MANAMA (Reuters) - Secretary of State Condoleezza Rice failed to secure firm commitments on debt relief for Iraq or greater Arab diplomatic representation in Baghdad after a meeting of Arab states on Monday.
But Iraq would now routinely attend some Gulf Arab meetings, which signaled Baghdad’s reintegration into regional politics after the U.S.-led invasion in 2003, Rice said after a meeting of the Gulf Cooperation Council plus Jordan and Egypt.
Iraqi Foreign Minister Hoshiyar Zebari, who attended part of the Bahrain meeting after Rice pressed Arab ministers to invite him, warmly embraced his Saudi counterpart and said the atmosphere among neighbors had improved.
“A number of countries around the table talked about their desire of having permanent representation in Iraq,” Rice told a news conference. “I do believe that it’s a process which will move forward,” she said.
Arab states have no permanent representatives in Baghdad and a senior U.S. official who sat in on the meetings said there were no firm commitments yet for opening up embassies.
“But there seemed to be a greater disposition towards it,” he told reporters traveling with Rice.
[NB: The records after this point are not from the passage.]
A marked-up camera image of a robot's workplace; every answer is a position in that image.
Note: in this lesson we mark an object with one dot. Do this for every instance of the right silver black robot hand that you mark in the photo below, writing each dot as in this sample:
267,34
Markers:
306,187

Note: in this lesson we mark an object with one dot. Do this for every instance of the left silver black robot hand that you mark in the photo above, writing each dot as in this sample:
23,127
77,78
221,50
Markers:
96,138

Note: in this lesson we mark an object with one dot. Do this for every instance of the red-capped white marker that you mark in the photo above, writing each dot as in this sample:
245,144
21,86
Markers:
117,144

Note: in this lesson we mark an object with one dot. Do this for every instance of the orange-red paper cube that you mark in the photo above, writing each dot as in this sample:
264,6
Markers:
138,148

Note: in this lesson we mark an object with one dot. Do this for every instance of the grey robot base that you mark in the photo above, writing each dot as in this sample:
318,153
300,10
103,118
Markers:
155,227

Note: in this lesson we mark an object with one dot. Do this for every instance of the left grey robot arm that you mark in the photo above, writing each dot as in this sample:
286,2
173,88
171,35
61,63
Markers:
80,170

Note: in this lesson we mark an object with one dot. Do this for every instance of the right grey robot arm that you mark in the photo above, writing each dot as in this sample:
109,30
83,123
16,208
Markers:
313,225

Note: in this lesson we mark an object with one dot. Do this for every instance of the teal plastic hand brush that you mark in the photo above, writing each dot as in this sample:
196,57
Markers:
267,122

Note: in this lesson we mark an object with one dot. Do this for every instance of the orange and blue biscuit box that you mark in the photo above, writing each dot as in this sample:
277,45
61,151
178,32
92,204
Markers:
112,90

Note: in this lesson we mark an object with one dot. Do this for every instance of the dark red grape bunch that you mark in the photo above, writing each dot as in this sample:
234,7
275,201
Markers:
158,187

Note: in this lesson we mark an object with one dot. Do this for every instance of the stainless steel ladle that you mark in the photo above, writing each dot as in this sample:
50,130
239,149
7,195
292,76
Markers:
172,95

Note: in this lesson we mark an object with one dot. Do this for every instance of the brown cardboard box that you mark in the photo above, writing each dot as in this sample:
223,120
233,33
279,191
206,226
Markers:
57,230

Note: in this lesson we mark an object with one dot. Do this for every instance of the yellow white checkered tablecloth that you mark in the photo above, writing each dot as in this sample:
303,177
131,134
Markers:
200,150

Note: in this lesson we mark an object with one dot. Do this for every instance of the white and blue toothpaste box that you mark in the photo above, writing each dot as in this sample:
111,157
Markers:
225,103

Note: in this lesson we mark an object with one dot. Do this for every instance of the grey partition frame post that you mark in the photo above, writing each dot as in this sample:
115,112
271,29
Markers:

Washington, which accuses Iran of stoking violence in Iraq, has long urged Sunni Arab states to beef up embassies in Baghdad as a sign of support for the Shi’ite-led government and also to counter Iranian influence.
Iraq is a mostly Arab nation while Iran’s roots are Persian. Both countries, however, have majority Shi’ite populations.
Arab ministers pushed Zebari on why Iran’s President Mahmoud Ahmadinejad was invited to visit Iraq this year. “He answered he was embarrassed that he (Ahmadinejad) was the only head of state to have visited,” said the U.S. official, adding Arab leaders had been invited but not come.
“I think the atmosphere is much better and we have positive commitments from Saudi Arabia, the United Arab Emirates, Bahrain, Kuwait and Egypt to reopen their embassies, to name ambassadors,” Zebari told Reuters in Bahrain.
“Regarding the danger, we now have over 45 foreign missions working under difficult conditions. But it is doable.”
Egypt, whose ambassador to Iraq was killed there in 2005, has said it will not send an envoy until security improves. Many Arab diplomats have stayed away since a suicide car bomber attacked the Jordanian embassy in 2003, killing 17 people.
Zebari also urged Arab countries to forgive their share of Iraq’s outstanding foreign debt, saying the issue would be raised at a meeting of Iraq’s neighbors in Kuwait on Tuesday.
Rice will join Arab nations and other G8 countries for the meeting, which will back Iraq’s drive to disarm militias and urge more embassies to open in Iraq, according to a draft of the final communique obtained by Reuters.
Rice has said she will push hard for Arab neighbors to “meet their obligations” and step up financial and diplomatic support that has not been forthcoming since the 2003 invasion.
About $66.5 billion of Iraq’s debt has been forgiven, with the bulk of that by the Paris Club members, according to State Department estimates this month. Of the estimated $56 billion to $80 billion debt that remains, more than half is owed to Gulf countries, the department said.
“Debt relief is a standard request for Iraq. The foreign non-Arab countries have forgiven Iraq its debts so, of course, Iraq will expect from its brothers to do more,” said Zebari.
“Still they have not yet given any firm commitment.”
Kuwait’s al Qabas newspaper said on Monday Kuwait may suggest trading in Iraq’s outstanding debts for oil.